McCarthy, a self-described e-book evangelist, comes to this issue from the point of view of a university instructor — he teaches computer information systems to 4,000 students a year in ASU’s W. P. Carey School of Business — and as a parent of six children.
“Four of my kids have student loans, and two are currently in college,” McCarthy said. “We just paid an outlandish $900 for fall-semester books at a California university. And we’ve all heard the horror stories of students paying upward of $200 for a textbook from which a few chapters end up getting assigned.”
But McCarthy isn’t one to just complain about the status quo.

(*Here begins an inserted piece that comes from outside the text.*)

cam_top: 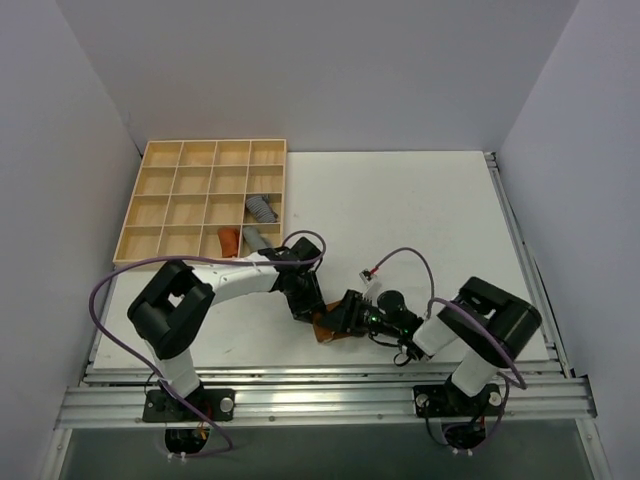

This presentation will not only bring to light inefficiencies and corruption in the college textbook economy, but will also focus on the solutions, he said.
“I want to introduce some human solutions that are pragmatic and economically good for each party in the textbook transaction,” he said. “People don’t understand that they have options.”
McCarthy, who began teaching at ASU in 2003, holds a master of science in management from Northern Arizona University. In 2011, he was presented with the W. P. Carey School’s Huizingh Award for Classroom Innovation for his work in turning the teaching of basic business computing on its head.
McCarthy is the author of the bestselling e-textbook “Applied Business Computing Concepts,” distributed on iTunes, as well as “Black & White Business Computing” and its companion lab book, “Black & White Business Applications,” published by Prentice Hall.
“It’s clear that the textbook industry is nearing a tipping point, and Matt is able to bring to the discussion insights as a teacher, a textbook author and parent,” noted Mirna Lattouf, principal lecturer in the College of Letters and Sciences and organizer of the Humanities Lecture Series.
“He’s also had extensive interactions with educators in Arizona’s community college system and in the other state universities, articulating alignment of business computing courses across institutions,” she said. “Matt cares deeply about learning and students’ best interests, and we’re looking forward to a lively presentation and conversation.”
The lecture will be held in the Walter Cronkite School of Journalism and Mass Communication/KAET Channel 8 (CRONK), room 128, at 6:30 p.m. It is free and open to the public.